ORIGINS
The Web was born in a laboratory in Switzerland in the early 1990's, developed by some scientists seeking an easy way to store and rapidly distribute research documents around the world. They envisioned a system of computers that could be used to store reseach documents that could be quickly and easily cross-referenced by placing "hotlinks" within the text. Programs could then be written with the capability to retrieve and display the documents and allow the reader to click on the hotlinks and quickly retrieve related documents. The documents were called "hypertext" for their ability to retrieve text from far away quickly. The web was a quantum leap beyond earlier document retrieval systems that only allowed documents to be accessed by selection from simple menus based on a storage hierachy. But, the Web is simply one of many services available on the Internet. Certainly, it is a vast and popular one, but just one.
HOW WEB PAGES WORK
Web pages are not written - they are constructed. The visual object that the public calls a "web page" is actually manufactured by each web browsing program (such as Microsoft Internet Explorer® or Netscape® Navigator) each time the page is displayed. A browser starts its work by interpreting a command that is entered by the user or hidden in another web page. This command is called a URL (Uniform Resource Locator). The browser uses this instruction to locate the file that you want displayed and then retrieves the file from its storage place (perhaps on a distant web server, or maybe from a diskette in your PC). The browser must then try to recognize what type of data it has received in order to determine how to handle it. As a multimedia program, a browser is capable of handling many different forms of data including text, graphics, audio and video (just to name a few). However, no browser is capable of displaying all forms of data. In fact, the ability of browsers in that regard is really quite limited. Computers use thousands of different coded languages to represent the myriad of data forms they process. Even an ordinary PC may use hundreds of different languages during its monthly operation. Each form of data (text, graphics, etc.) typically has many different languages that could be used to represent it in computer storage. For example, most PC's are programmed to recognize as many as ten different languages just for storing graphic data such as icons and pictures. The specific language used to store a data file is usually indicated by the extension (suffix) appended to the end of the file's name when it is stored. For example, the extension GIF indicates that a file is stored in the popular "Graphics Information Format" language. Most browsers are written to recognize this language and would be able to display (or "render") the data without any assistance from another program. For this reason, the GIF language is referred to as a "native data format" for browsers. On the other hand, many architectural drawings are stored using "drawing" file format identified by the extension DWG. This is not a native data format to a web browser and so it cannot render these files without help from another program. Browsers can be enhanced to use additional programs called "viewers" (or "helper applications") to render some non-native data formats, but not all of them.
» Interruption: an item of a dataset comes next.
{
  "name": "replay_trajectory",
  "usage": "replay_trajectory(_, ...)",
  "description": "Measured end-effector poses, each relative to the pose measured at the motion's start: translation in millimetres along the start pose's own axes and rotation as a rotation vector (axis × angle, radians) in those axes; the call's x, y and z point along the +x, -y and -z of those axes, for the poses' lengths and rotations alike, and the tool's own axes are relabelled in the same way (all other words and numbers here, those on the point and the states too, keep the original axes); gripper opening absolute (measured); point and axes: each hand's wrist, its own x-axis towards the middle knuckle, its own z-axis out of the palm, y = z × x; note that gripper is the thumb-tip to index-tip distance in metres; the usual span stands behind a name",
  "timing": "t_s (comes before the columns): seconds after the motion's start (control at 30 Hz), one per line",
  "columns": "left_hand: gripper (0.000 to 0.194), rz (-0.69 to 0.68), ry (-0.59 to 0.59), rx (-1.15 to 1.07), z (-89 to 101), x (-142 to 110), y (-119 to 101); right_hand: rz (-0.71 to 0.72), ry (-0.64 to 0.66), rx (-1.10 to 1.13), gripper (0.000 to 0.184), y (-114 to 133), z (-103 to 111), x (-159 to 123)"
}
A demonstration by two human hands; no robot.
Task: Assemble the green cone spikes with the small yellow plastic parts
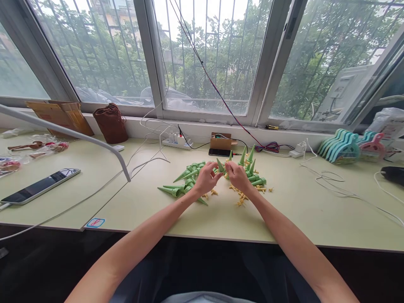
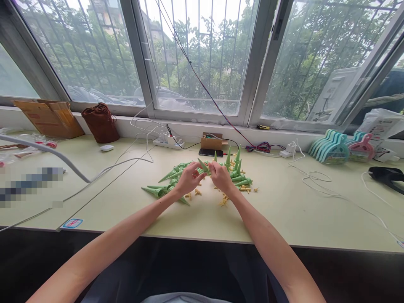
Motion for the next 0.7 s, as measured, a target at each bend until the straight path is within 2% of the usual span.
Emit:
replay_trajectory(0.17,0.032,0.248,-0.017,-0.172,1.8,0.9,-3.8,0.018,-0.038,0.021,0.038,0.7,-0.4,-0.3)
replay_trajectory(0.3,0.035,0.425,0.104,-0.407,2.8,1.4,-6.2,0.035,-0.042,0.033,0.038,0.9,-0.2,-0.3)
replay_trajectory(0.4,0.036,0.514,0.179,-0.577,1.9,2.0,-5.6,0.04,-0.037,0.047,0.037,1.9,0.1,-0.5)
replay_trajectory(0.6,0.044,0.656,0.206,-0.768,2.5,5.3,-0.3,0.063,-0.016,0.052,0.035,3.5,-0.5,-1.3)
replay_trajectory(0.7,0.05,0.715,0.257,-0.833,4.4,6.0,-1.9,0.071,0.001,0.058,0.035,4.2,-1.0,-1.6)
WEB CLIENTS (BROWSERS) VS. WEB SERVERS
All Internet software functions a one part of a pair of programs called clients and servers. A "client" is one of a pair of network programs that work in unison to retrieve data from a host and present it to a user. The client is the program that interacts with the user. Web clients are called browsers. A "server" is the other of the pair of network programs that work in unison to retrieve data from a host and present it to a user. The server is the program that runs on the target host and responds to requests by "client" programs for data. Although web pages are usually stored on servers, browsers render them; and each browser has different abilities and may result in a slightly different web page being rendered.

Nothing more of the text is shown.